What you are asked to do: Every entry must be repeated exactly. Exclude all pictures.

----- Data in this exercise -----

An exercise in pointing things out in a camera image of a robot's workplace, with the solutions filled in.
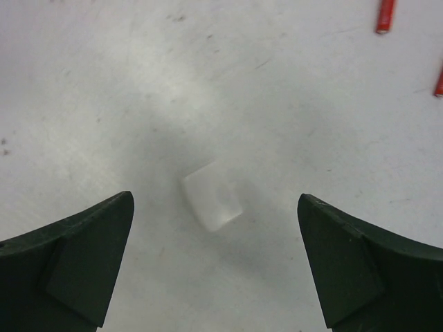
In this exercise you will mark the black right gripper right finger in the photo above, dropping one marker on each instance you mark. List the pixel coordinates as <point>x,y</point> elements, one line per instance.
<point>368,278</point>

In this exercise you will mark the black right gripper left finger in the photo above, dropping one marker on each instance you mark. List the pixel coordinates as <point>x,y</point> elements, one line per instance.
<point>61,277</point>

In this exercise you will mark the white battery cover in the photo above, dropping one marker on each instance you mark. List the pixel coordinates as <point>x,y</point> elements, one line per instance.
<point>212,196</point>

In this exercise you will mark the red orange battery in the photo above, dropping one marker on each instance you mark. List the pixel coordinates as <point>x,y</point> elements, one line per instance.
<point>384,19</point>
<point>438,92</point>

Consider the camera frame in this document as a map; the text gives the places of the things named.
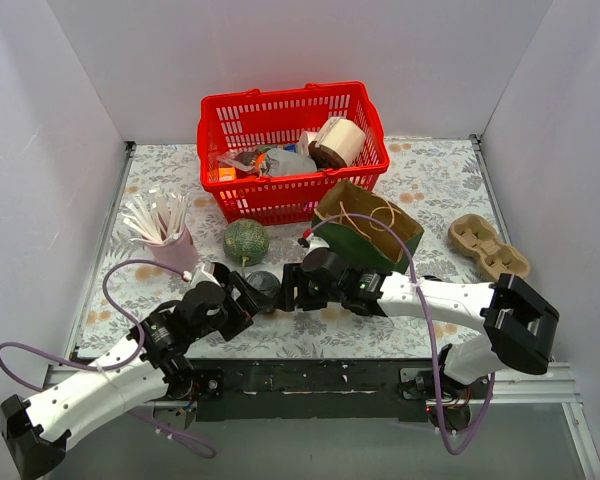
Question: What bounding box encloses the black cup lid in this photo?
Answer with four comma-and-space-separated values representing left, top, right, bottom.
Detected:
246, 270, 281, 314

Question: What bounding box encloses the green paper bag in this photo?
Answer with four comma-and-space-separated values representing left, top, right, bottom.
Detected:
312, 180, 424, 273

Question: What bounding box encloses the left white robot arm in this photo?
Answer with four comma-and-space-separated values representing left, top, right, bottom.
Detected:
0, 271, 268, 479

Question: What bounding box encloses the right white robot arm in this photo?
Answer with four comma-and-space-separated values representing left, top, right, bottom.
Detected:
278, 247, 559, 398

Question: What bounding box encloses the dark coffee cup left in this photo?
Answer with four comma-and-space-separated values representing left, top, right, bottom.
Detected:
204, 262, 231, 284

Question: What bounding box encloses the green round melon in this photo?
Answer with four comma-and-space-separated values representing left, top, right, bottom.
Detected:
222, 218, 270, 271

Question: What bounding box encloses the floral table mat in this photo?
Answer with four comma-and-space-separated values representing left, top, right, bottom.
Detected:
74, 137, 500, 360

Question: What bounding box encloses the pink cup of straws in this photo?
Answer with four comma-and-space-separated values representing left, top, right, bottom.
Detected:
122, 187, 199, 271

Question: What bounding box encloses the orange small box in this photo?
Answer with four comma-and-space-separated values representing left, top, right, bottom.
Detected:
218, 167, 237, 182

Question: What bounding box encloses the grey plastic pouch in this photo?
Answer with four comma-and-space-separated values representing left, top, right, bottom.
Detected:
262, 148, 317, 177

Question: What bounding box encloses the beige and brown roll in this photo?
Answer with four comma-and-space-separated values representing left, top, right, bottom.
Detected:
308, 117, 366, 169

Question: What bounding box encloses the pink small roll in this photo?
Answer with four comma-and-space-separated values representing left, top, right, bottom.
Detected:
296, 131, 318, 157

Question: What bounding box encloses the brown cardboard cup carrier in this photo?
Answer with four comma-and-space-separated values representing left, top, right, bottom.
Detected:
448, 214, 531, 281

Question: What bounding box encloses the red plastic shopping basket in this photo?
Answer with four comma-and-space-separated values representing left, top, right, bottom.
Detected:
197, 81, 390, 225

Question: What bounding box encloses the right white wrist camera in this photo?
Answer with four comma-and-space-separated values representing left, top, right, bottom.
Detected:
298, 229, 329, 254

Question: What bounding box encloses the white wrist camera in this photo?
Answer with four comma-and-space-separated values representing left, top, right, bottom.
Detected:
180, 262, 218, 289
298, 229, 329, 254

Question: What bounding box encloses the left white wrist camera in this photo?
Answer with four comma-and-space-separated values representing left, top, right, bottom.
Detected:
180, 262, 218, 289

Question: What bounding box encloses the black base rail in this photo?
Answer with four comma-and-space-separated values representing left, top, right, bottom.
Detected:
134, 358, 494, 422

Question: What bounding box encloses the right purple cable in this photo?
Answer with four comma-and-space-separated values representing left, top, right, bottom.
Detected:
304, 213, 496, 455

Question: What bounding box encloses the aluminium frame rail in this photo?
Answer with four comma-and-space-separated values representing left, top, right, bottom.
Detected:
491, 362, 581, 404

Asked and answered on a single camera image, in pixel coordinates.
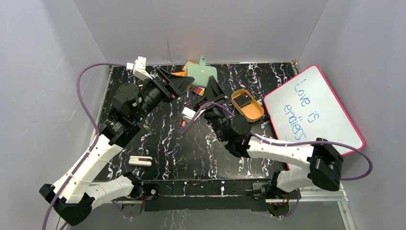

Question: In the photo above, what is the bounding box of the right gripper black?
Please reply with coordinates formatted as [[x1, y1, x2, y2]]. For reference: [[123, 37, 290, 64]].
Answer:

-----

Expected answer:
An exercise in pointing things out in a camera image of a robot's workplace, with the solutions filled in.
In this exercise you will mark the black right gripper right finger in the photo above, dropping one marker on each instance you mark. List the pixel coordinates as <point>x,y</point> elements, one line per instance.
<point>368,278</point>

In this exercise you will mark the black right gripper left finger in the photo above, dropping one marker on each instance you mark. List the pixel coordinates as <point>x,y</point> elements, one line per instance.
<point>61,277</point>

In this exercise you will mark the white battery cover in the photo above, dropping one marker on each instance you mark. List the pixel coordinates as <point>x,y</point> elements, one line per instance.
<point>212,196</point>

In this exercise you will mark the red orange battery in the photo above, dropping one marker on each instance you mark. List the pixel coordinates as <point>x,y</point> elements, one line per instance.
<point>384,19</point>
<point>438,92</point>

Consider the camera frame in this document as a map; the text gives the places of the things named.
Question: What bounding box encloses the black cup lid in this photo?
Answer with four comma-and-space-separated values representing left, top, right, bottom.
Detected:
246, 270, 281, 314

Question: What bounding box encloses the green paper bag in this photo?
Answer with four comma-and-space-separated values representing left, top, right, bottom.
Detected:
312, 180, 424, 273

Question: What bounding box encloses the left white robot arm in this photo?
Answer with four comma-and-space-separated values representing left, top, right, bottom.
Detected:
0, 271, 268, 479

Question: What bounding box encloses the right white robot arm in this photo?
Answer with four comma-and-space-separated values representing left, top, right, bottom.
Detected:
278, 247, 559, 398

Question: What bounding box encloses the dark coffee cup left in this photo?
Answer with four comma-and-space-separated values representing left, top, right, bottom.
Detected:
204, 262, 231, 284

Question: What bounding box encloses the green round melon in this photo?
Answer with four comma-and-space-separated values representing left, top, right, bottom.
Detected:
222, 218, 270, 271

Question: What bounding box encloses the floral table mat in this photo?
Answer with four comma-and-space-separated values representing left, top, right, bottom.
Detected:
74, 137, 500, 360

Question: What bounding box encloses the pink cup of straws in this photo?
Answer with four comma-and-space-separated values representing left, top, right, bottom.
Detected:
122, 187, 199, 271

Question: What bounding box encloses the orange small box in this photo?
Answer with four comma-and-space-separated values representing left, top, right, bottom.
Detected:
218, 167, 237, 182

Question: What bounding box encloses the grey plastic pouch in this photo?
Answer with four comma-and-space-separated values representing left, top, right, bottom.
Detected:
262, 148, 317, 177

Question: What bounding box encloses the beige and brown roll in this photo?
Answer with four comma-and-space-separated values representing left, top, right, bottom.
Detected:
308, 117, 366, 169

Question: What bounding box encloses the pink small roll in this photo?
Answer with four comma-and-space-separated values representing left, top, right, bottom.
Detected:
296, 131, 318, 157

Question: What bounding box encloses the brown cardboard cup carrier in this photo?
Answer with four comma-and-space-separated values representing left, top, right, bottom.
Detected:
448, 214, 531, 281

Question: What bounding box encloses the red plastic shopping basket in this photo?
Answer with four comma-and-space-separated values representing left, top, right, bottom.
Detected:
197, 81, 390, 225

Question: What bounding box encloses the right white wrist camera in this photo?
Answer with four comma-and-space-separated values representing left, top, right, bottom.
Detected:
298, 229, 329, 254

Question: What bounding box encloses the white wrist camera in this photo?
Answer with four comma-and-space-separated values representing left, top, right, bottom.
Detected:
180, 262, 218, 289
298, 229, 329, 254

Question: What bounding box encloses the left white wrist camera in this photo?
Answer with four comma-and-space-separated values representing left, top, right, bottom.
Detected:
180, 262, 218, 289

Question: What bounding box encloses the black base rail in this photo?
Answer with four comma-and-space-separated values representing left, top, right, bottom.
Detected:
134, 358, 494, 422

Question: What bounding box encloses the right purple cable in this photo?
Answer with four comma-and-space-separated values representing left, top, right, bottom.
Detected:
304, 213, 496, 455

Question: What bounding box encloses the aluminium frame rail in this photo?
Answer with four comma-and-space-separated values representing left, top, right, bottom.
Detected:
491, 362, 581, 404

Asked and answered on a single camera image, in pixel coordinates.

Question: In the photo above, what is the bounding box of the right gripper black?
Please reply with coordinates formatted as [[x1, y1, x2, y2]]. For reference: [[123, 37, 290, 64]].
Answer:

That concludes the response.